Find the string "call" in the material. Copy every line that has it.

EXTRACTED ENTRIES:
....

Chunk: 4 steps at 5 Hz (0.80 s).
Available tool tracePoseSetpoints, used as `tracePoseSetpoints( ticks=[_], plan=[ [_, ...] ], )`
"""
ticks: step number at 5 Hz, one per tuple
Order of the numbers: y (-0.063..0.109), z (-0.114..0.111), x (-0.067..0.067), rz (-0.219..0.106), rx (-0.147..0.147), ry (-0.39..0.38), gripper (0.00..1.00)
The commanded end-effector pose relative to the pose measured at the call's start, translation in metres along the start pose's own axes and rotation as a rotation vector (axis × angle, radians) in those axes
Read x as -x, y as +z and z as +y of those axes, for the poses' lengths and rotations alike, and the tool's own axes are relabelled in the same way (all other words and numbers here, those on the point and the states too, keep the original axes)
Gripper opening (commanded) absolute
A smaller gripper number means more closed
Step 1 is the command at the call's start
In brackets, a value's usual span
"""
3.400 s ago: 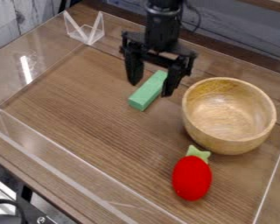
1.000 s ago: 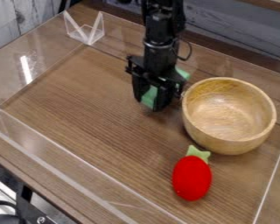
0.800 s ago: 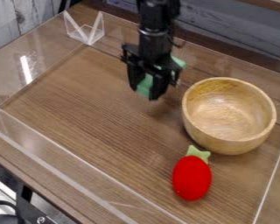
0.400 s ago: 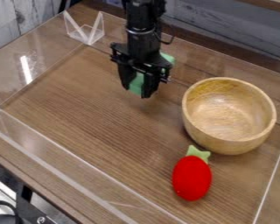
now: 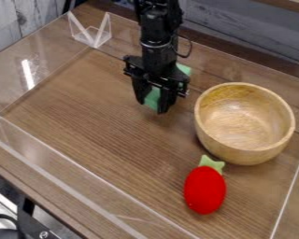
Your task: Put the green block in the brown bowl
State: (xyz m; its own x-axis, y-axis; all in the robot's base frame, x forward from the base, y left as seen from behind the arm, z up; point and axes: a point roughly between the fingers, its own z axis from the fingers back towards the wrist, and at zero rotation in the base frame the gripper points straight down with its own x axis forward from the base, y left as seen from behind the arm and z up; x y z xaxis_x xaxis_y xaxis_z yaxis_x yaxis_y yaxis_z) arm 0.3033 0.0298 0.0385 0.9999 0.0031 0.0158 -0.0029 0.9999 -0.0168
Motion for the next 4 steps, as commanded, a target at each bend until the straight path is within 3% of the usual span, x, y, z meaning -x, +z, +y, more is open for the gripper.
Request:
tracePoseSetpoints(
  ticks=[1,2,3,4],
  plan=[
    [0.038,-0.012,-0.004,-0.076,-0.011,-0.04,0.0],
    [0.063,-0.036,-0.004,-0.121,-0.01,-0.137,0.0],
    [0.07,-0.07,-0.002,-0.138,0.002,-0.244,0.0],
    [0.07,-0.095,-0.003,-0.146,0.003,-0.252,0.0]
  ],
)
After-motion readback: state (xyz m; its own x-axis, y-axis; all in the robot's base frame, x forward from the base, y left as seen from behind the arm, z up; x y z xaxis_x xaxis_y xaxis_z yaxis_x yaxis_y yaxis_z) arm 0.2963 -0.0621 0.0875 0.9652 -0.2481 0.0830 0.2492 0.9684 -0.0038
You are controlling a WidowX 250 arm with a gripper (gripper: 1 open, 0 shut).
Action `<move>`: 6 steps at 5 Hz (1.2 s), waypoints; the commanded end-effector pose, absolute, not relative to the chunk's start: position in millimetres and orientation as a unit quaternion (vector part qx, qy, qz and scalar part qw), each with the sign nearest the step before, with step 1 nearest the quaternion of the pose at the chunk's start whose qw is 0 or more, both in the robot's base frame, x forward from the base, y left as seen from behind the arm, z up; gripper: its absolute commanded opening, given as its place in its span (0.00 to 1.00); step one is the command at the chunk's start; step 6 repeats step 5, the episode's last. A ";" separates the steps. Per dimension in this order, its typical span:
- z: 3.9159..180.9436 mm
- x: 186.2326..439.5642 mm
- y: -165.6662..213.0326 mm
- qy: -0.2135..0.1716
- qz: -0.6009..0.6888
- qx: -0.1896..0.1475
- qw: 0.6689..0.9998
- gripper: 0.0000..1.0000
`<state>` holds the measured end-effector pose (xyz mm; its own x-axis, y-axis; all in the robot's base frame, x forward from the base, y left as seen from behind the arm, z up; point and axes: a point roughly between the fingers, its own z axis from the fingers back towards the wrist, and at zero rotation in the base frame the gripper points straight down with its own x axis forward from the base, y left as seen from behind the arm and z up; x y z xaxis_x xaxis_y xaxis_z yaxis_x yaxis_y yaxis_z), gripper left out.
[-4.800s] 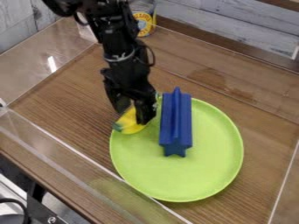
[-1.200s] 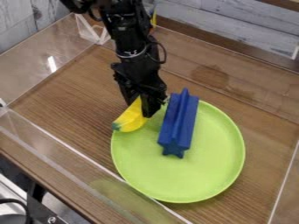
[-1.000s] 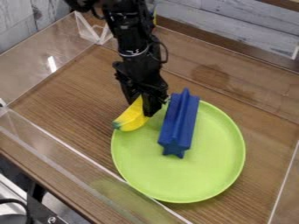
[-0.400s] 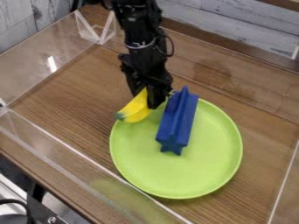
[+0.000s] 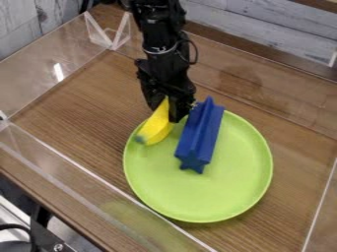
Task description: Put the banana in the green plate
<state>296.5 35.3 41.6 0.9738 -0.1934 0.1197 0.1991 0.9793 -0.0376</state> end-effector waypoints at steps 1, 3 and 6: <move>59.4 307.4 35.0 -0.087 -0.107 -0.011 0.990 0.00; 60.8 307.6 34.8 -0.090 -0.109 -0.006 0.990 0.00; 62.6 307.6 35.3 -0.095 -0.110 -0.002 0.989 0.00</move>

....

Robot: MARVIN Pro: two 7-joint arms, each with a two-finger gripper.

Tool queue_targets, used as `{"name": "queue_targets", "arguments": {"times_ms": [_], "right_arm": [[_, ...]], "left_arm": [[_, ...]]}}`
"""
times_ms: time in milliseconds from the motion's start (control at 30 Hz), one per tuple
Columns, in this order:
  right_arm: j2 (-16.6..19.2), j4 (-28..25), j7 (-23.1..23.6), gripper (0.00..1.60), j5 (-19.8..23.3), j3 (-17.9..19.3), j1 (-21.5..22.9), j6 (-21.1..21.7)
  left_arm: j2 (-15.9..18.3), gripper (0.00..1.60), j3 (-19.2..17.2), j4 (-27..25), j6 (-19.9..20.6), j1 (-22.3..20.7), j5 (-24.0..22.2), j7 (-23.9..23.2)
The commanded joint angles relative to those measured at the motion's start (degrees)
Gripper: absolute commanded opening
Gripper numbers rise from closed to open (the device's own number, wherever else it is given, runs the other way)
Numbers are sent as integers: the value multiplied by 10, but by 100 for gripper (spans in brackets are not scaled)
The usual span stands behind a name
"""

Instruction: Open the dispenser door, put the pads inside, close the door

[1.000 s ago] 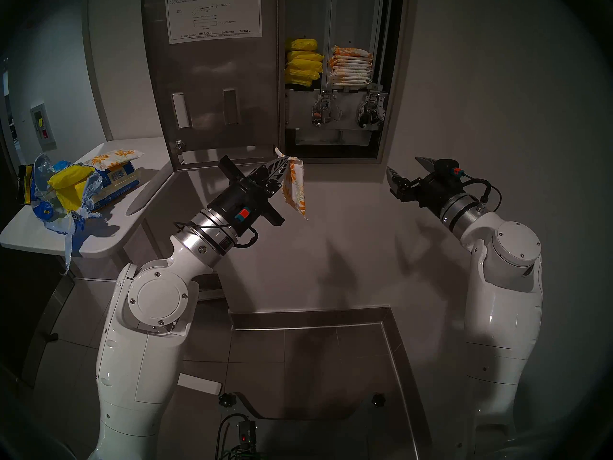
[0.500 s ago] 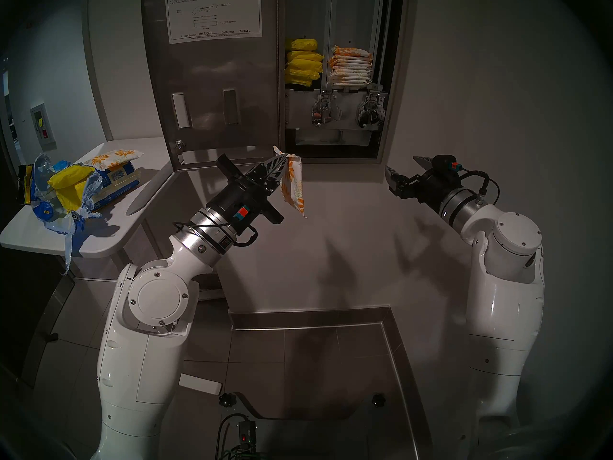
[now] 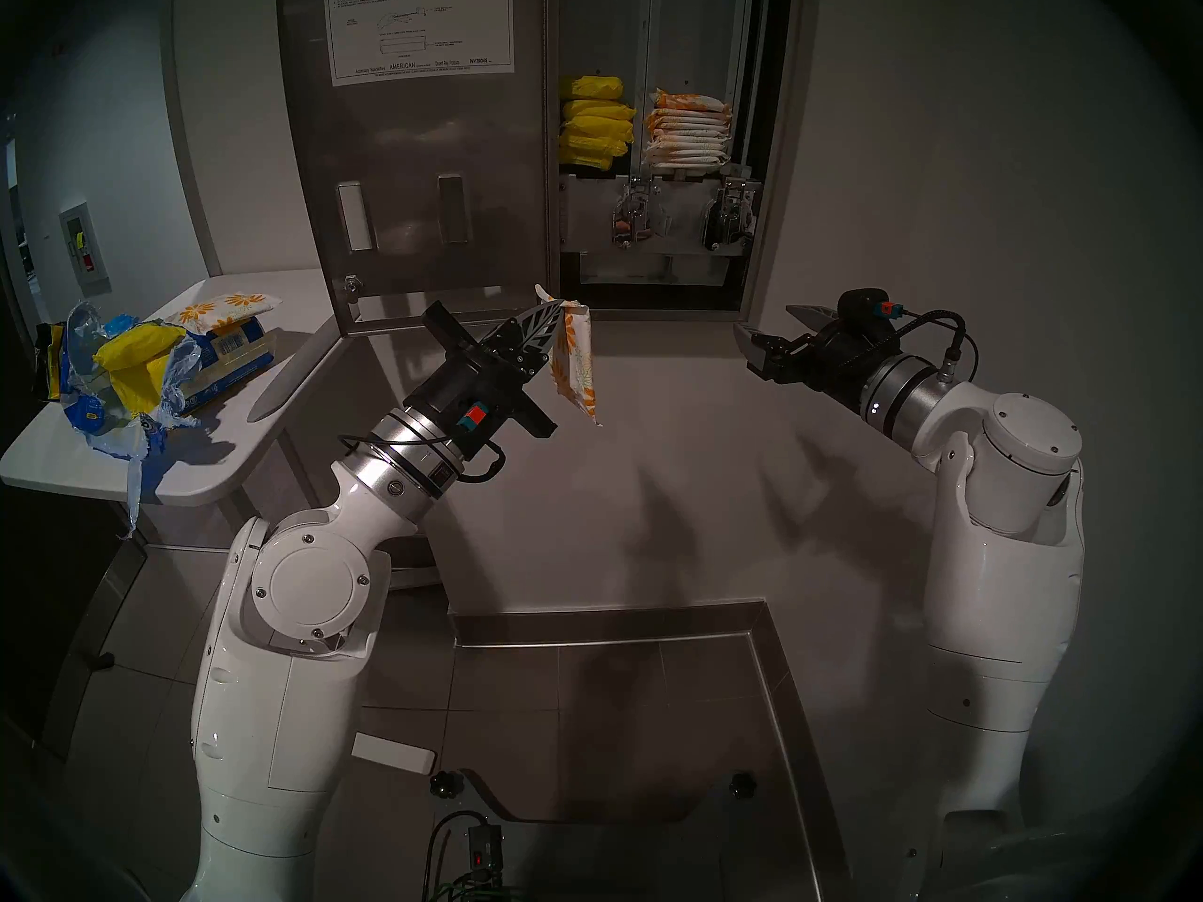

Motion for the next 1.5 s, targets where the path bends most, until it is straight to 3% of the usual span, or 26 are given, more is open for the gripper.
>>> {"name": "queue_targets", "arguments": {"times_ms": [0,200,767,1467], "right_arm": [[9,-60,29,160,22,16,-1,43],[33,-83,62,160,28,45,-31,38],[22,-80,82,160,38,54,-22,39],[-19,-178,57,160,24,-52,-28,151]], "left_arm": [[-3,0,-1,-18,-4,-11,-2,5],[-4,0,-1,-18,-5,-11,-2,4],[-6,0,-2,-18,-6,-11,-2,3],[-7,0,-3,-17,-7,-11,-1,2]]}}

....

EXERCISE RESPONSE:
The commanded end-effector pose relative to the pose measured at the call's start, translation in metres along the start pose's own axes and rotation as a rotation vector (axis × angle, radians) in those axes
Step 1 is the command at the call's start

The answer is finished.